■ **INSTRUCTIONS FOR THE TASK**: Give as output the line that contains "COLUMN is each", followed by every remaining line of the entries, unchanged and with nothing added.

(Extracted records)

==============================

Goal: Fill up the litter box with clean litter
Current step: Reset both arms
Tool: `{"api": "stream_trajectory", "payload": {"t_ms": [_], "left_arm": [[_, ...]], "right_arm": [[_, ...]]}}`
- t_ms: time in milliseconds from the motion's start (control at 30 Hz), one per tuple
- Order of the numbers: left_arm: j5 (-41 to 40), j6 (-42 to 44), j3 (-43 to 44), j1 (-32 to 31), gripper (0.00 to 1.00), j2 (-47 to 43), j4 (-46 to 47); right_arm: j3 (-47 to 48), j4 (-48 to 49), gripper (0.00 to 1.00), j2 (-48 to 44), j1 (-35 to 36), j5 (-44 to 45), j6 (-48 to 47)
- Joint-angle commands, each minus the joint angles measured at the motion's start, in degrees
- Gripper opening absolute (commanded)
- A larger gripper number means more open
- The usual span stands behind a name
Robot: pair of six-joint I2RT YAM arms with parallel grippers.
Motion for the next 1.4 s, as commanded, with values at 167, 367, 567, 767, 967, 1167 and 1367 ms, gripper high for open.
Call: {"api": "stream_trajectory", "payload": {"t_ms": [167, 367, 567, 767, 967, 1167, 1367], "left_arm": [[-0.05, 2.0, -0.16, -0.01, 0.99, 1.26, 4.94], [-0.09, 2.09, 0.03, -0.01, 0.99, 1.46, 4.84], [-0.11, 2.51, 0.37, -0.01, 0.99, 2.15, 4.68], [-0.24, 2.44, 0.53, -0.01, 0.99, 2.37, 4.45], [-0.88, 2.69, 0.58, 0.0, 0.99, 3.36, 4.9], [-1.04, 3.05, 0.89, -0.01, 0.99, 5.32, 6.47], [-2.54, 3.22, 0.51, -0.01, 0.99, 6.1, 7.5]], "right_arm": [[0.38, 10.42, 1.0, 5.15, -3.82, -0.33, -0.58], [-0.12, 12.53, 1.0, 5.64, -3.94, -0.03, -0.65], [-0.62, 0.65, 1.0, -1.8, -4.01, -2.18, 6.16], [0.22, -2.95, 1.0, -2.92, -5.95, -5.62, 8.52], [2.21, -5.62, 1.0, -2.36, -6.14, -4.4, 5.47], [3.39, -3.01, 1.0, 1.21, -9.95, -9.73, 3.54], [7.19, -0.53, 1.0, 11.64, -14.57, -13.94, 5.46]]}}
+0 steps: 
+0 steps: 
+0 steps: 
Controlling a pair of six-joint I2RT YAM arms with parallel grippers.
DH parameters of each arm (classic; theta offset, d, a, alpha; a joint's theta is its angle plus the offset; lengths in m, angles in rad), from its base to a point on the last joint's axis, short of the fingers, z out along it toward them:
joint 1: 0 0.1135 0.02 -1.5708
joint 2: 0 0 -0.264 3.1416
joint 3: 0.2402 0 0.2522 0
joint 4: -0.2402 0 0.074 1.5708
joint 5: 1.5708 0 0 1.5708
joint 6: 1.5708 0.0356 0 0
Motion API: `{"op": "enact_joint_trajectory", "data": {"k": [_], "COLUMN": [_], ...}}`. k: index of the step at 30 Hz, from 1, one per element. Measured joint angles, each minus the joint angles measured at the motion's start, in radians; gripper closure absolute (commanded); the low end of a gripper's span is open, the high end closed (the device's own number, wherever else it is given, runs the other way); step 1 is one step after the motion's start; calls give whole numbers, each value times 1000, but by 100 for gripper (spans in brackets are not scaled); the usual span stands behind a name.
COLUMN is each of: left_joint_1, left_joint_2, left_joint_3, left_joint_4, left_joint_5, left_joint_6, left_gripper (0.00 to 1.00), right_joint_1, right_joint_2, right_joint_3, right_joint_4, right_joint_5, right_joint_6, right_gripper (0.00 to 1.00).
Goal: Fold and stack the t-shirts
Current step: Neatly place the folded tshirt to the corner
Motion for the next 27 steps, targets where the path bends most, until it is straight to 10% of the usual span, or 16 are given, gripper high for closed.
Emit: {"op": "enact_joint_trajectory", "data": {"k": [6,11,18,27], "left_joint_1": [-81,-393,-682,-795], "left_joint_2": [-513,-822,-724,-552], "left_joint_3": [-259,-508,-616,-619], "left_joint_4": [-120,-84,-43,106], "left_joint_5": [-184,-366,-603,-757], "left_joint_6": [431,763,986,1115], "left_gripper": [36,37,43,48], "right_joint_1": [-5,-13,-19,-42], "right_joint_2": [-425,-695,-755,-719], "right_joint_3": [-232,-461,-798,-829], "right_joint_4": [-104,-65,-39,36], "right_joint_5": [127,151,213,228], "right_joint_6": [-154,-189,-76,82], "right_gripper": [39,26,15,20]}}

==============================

■ **EXPECTED ANSWER**:
COLUMN is each of: left_joint_1, left_joint_2, left_joint_3, left_joint_4, left_joint_5, left_joint_6, left_gripper (0.00 to 1.00), right_joint_1, right_joint_2, right_joint_3, right_joint_4, right_joint_5, right_joint_6, right_gripper (0.00 to 1.00).
Goal: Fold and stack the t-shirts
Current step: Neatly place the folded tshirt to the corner
Motion for the next 27 steps, targets where the path bends most, until it is straight to 10% of the usual span, or 16 are given, gripper high for closed.
Emit: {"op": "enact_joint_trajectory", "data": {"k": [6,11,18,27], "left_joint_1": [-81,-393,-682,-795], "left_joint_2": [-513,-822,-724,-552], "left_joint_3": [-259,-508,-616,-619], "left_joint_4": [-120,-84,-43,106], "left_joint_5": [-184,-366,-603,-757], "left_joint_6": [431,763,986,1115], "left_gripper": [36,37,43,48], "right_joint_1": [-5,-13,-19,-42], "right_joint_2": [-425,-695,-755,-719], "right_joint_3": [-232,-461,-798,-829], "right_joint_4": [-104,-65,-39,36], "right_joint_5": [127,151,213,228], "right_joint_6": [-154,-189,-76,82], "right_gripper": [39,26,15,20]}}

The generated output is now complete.